O novo quadro da segurança, da circulação no Atlântico oriental e no sul da Europa
elevaram a importância estratégica da Macaronésia, conjunto que Cabo Verde passou a
reivindicar sem reclamações, aliás Orlando Ribeiro (1951) já tinha sugerido uma ideia
de Macaronésia de âmbito cultural e histórico diferente da ideia botânica de B. Webb,
onde o elemento dominante fosse a colonização ibérica, a navegação, os ciclos
económicos e a emigração para os novos mundos, de acordo com aquele autor a
exploração da navegação, o turismo e a integração da diáspora, seriam as grandes
oportunidades para este conjunto arquipelágico 13 .
Na sequência de algumas tímidas trocas entre os arquipélagos ultraperiféricos 14 da
união Europeia e o Estado de Cabo Verde esboçou-se a ideia de uma parceria especial
com a União Europeia, ideia que rapidamente assumiu o estatuto de compromisso
político interno pelas autoridades cabo-verdianas. Este estatuto político especial poderá
ser muito estratégico tanto para Cabo Verde como para as restantes ilhas da
Macaronésia que buscam espaço de consolidação das suas frágeis economias insulares.
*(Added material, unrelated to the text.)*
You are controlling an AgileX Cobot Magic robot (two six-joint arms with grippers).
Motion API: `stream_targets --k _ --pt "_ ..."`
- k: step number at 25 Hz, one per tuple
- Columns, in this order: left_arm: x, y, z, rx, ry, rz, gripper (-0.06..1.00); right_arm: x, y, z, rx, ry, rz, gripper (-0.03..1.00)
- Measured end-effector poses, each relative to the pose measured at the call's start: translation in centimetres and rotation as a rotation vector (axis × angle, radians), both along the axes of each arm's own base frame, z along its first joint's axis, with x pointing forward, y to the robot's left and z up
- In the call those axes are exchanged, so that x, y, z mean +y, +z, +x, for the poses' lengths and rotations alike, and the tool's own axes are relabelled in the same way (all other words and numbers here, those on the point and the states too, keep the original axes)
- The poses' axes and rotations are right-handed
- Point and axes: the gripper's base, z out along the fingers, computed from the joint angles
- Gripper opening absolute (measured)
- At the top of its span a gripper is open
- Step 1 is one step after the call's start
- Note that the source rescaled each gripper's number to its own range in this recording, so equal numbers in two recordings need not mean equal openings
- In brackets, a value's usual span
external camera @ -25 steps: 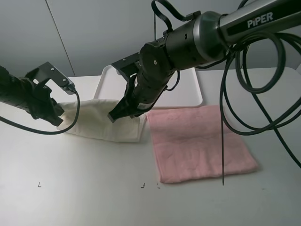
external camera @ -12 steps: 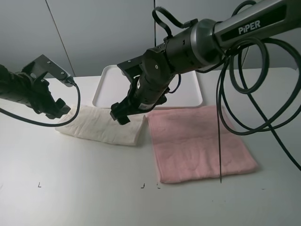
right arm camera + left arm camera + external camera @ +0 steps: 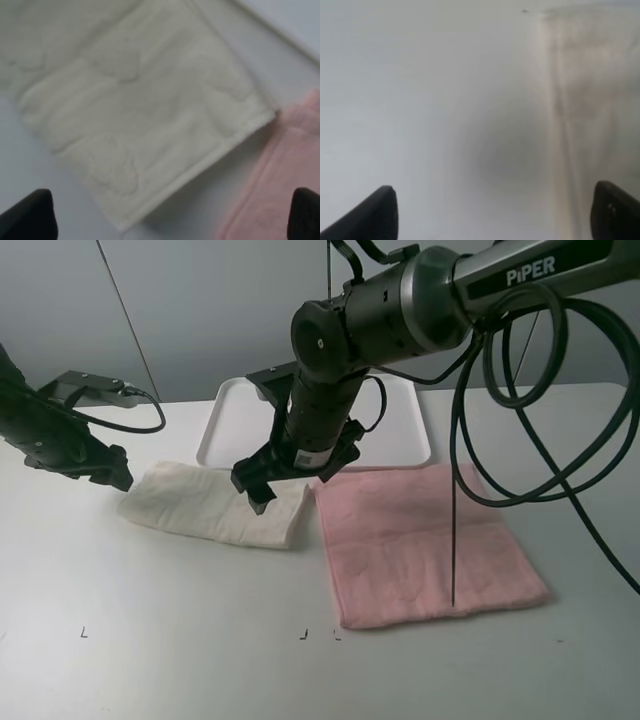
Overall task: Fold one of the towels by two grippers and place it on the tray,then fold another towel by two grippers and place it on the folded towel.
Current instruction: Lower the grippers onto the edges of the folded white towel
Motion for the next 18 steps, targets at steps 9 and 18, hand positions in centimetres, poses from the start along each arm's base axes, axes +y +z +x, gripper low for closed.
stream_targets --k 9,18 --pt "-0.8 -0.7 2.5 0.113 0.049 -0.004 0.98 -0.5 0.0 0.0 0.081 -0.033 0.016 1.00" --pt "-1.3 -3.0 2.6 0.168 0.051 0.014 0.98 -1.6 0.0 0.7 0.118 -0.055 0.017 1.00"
A parceria especial poderá reforçar o papel de Cabo Verde na integração regional
oeste africana onde Cabo Verde constitui um Estado periférico pelas suas modestas
dimensões e limitados recursos financeiros. O reforço da parceria com a Europa e a sua
localização a meia distancia entre a Europa e Brasil, uma potencia emergente da
América Latina, além da parceria com os Estados Unidos poderá reforçar o papel de
Cabo Verde na Africa do Oeste – espaço que se espera consolidado e importante
mercado para uma potencia emergente como o Brasil.
7. Conclusão
Localizado numa zona de charneira entre o espaço da Macaronésia e o Sahel Cabo
Verde vem lutando para uma parceria especial com a União Europeia enquanto busca
consolidar a sua posição na CEDEAO.
Pais insular de dimensões modestas, Cabo Verde possui uma expressiva
comunidade na diáspora espalhada pelos continentes europeia, africano e América,
comunidade que vem ganhando importância económica e política com os progressos
nos meios de comunicação e de circulação.
13
Qualquer dos arquipélagos possuem grandes contingentes na diáspora. Canárias em Cuba, Venezuela,
Açores nos Estados Unidos e Canadá e Madeira na Africa do Sul.
14
Açores, Madeira (Portugal) e Canárias (Espanha).
A estabilidade política e os níveis de crescimento económico permitiram ao Pais
ganhar uma certa credibilidade internacional e facilitar a função de charneira entre
espaços económicos em cena, tanto na vizinhança como nos em regiões distantes que
utilizam o nosso espaço para a circulação.
A valorização do atlântico oriental num mundo em globalização poderá ser uma
grande oportunidade para o arquipélago que conseguir estabelecer parcerias com os
grandes destinos localizados na Africa, Europa e Américas.